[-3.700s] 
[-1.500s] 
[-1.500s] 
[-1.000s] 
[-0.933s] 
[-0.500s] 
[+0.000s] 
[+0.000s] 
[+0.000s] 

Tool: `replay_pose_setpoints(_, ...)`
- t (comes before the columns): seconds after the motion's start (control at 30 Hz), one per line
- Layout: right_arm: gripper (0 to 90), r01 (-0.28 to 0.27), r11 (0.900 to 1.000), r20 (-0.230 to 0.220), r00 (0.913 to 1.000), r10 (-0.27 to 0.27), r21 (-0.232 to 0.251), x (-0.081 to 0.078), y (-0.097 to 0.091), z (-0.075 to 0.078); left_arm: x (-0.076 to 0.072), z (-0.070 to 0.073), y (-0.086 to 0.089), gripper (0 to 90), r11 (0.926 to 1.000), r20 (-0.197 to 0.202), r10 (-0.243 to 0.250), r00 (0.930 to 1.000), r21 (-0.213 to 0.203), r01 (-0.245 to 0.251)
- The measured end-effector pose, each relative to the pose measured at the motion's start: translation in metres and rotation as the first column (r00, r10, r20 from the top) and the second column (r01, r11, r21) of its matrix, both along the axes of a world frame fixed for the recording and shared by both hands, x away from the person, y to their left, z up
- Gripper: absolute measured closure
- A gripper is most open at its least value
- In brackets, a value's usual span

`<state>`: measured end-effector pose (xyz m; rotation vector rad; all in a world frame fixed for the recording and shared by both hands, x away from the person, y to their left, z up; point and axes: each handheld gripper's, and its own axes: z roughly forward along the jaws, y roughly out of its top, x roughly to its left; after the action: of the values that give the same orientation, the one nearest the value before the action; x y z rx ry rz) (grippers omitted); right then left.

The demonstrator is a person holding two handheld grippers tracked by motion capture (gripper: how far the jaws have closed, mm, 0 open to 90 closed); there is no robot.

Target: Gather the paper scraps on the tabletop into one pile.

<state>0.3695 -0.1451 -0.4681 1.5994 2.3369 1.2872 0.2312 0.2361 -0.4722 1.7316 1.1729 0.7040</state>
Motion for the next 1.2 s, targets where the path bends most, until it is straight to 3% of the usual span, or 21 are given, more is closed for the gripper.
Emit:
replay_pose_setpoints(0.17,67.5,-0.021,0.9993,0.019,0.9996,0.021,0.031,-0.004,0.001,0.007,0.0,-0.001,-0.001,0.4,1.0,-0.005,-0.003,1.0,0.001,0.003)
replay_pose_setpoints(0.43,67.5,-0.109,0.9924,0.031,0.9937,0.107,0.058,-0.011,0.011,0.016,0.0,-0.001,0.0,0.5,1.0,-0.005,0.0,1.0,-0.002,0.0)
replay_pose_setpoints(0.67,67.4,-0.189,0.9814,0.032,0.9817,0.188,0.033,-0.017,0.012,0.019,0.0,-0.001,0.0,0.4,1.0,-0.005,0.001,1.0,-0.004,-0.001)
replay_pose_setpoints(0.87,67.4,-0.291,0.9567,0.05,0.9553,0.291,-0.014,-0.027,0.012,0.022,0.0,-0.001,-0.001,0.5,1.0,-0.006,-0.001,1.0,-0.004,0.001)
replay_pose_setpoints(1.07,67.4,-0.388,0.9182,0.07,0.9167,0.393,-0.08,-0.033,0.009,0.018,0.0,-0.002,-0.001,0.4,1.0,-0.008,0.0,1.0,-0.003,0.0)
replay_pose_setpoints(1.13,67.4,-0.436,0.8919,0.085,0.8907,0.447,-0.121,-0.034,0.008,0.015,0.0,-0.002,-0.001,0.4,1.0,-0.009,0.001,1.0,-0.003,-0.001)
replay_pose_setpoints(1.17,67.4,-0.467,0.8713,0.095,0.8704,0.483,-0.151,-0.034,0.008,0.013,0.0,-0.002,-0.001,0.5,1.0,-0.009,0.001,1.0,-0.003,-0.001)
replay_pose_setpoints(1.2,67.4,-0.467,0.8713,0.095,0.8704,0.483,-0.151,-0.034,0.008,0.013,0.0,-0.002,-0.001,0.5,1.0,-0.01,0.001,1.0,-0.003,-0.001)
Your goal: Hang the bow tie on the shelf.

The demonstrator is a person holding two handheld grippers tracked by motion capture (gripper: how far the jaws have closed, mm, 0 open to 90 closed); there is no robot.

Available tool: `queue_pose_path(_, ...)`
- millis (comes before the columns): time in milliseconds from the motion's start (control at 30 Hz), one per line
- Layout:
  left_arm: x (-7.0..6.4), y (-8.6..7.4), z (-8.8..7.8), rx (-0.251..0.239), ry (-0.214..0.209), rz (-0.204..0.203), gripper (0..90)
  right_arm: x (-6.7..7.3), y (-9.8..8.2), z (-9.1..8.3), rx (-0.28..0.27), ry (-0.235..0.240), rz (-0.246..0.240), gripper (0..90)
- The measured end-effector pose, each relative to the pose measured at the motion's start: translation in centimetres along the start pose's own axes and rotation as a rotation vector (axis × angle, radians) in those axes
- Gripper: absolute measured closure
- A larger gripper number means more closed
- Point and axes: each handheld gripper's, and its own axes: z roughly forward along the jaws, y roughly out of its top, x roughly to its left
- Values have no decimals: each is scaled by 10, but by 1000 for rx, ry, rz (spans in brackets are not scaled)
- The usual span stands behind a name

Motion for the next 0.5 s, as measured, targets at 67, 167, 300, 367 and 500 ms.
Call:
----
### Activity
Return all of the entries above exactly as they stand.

### Answer space
[-3.700s] 
[-1.500s] 
[-1.500s] 
[-1.000s] 
[-0.933s] 
[-0.500s] 
[+0.000s] 
[+0.000s] 
[+0.000s] 

Tool: `replay_pose_setpoints(_, ...)`
- t (comes before the columns): seconds after the motion's start (control at 30 Hz), one per line
- Layout: right_arm: gripper (0 to 90), r01 (-0.28 to 0.27), r11 (0.900 to 1.000), r20 (-0.230 to 0.220), r00 (0.913 to 1.000), r10 (-0.27 to 0.27), r21 (-0.232 to 0.251), x (-0.081 to 0.078), y (-0.097 to 0.091), z (-0.075 to 0.078); left_arm: x (-0.076 to 0.072), z (-0.070 to 0.073), y (-0.086 to 0.089), gripper (0 to 90), r11 (0.926 to 1.000), r20 (-0.197 to 0.202), r10 (-0.243 to 0.250), r00 (0.930 to 1.000), r21 (-0.213 to 0.203), r01 (-0.245 to 0.251)
- The measured end-effector pose, each relative to the pose measured at the motion's start: translation in metres and rotation as the first column (r00, r10, r20 from the top) and the second column (r01, r11, r21) of its matrix, both along the axes of a world frame fixed for the recording and shared by both hands, x away from the person, y to their left, z up
- Gripper: absolute measured closure
- A gripper is most open at its least value
- In brackets, a value's usual span

`<state>`: measured end-effector pose (xyz m; rotation vector rad; all in a world frame fixed for the recording and shared by both hands, x away from the person, y to their left, z up; point and axes: each handheld gripper's, and its own axes: z roughly forward along the jaws, y roughly out of its top, x roughly to its left; after the action: of the values that give the same orientation, the one nearest the value before the action; x y z rx ry rz) (grippers omitted); right then left.

The demonstrator is a person holding two handheld grippers tracked by motion capture (gripper: how far the jaws have closed, mm, 0 open to 90 closed); there is no robot.

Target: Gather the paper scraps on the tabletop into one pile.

<state>0.3695 -0.1451 -0.4681 1.5994 2.3369 1.2872 0.2312 0.2361 -0.4722 1.7316 1.1729 0.7040</state>
Motion for the next 1.2 s, targets where the path bends most, until it is straight to 3% of the usual span, or 21 are given, more is closed for the gripper.
Emit:
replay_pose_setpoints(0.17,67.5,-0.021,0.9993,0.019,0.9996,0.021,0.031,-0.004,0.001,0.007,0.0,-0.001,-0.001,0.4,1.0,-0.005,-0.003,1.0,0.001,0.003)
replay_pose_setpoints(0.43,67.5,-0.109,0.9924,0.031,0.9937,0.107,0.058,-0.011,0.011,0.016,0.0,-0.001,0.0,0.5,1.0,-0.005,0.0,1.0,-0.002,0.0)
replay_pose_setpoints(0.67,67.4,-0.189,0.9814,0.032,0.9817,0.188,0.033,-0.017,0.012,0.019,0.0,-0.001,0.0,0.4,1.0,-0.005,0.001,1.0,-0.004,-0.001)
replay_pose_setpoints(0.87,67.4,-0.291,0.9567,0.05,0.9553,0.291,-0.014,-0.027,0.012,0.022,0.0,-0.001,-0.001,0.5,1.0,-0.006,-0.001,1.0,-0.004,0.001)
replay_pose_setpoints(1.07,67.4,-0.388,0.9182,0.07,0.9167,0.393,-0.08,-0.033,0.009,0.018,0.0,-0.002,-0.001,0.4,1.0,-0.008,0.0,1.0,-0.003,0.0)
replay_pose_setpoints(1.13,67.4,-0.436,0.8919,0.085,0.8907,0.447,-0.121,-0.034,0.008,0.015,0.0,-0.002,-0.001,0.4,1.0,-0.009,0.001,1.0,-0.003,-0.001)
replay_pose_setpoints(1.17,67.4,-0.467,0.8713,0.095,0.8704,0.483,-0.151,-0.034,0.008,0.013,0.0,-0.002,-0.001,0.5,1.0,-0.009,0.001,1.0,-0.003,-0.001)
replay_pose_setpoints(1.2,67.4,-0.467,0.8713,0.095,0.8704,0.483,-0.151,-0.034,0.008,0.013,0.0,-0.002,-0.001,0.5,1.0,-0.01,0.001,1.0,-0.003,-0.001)
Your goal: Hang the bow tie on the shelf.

The demonstrator is a person holding two handheld grippers tracked by motion capture (gripper: how far the jaws have closed, mm, 0 open to 90 closed); there is no robot.

Available tool: `queue_pose_path(_, ...)`
- millis (comes before the columns): time in milliseconds from the motion's start (control at 30 Hz), one per line
- Layout:
  left_arm: x (-7.0..6.4), y (-8.6..7.4), z (-8.8..7.8), rx (-0.251..0.239), ry (-0.214..0.209), rz (-0.204..0.203), gripper (0..90)
  right_arm: x (-6.7..7.3), y (-9.8..8.2), z (-9.1..8.3), rx (-0.28..0.27), ry (-0.235..0.240), rz (-0.246..0.240), gripper (0..90)
- The measured end-effector pose, each relative to the pose measured at the motion's start: translation in centimetres along the start pose's own axes and rotation as a rotation vector (axis × angle, radians) in those axes
- Gripper: absolute measured closure
- A larger gripper number means more closed
- Point and axes: each handheld gripper's, and its own axes: z roughly forward along the jaws, y roughly out of its top, x roughly to its left
- Values have no decimals: each is scaled by 10, but by 1000 for rx, ry, rz (spans in brackets are not scaled)
- The usual span stands behind a name

Motion for the next 0.5 s, as measured, targets at 67, 167, 300, 367 and 500 ms.
Call:

None of the exercise remains to be done.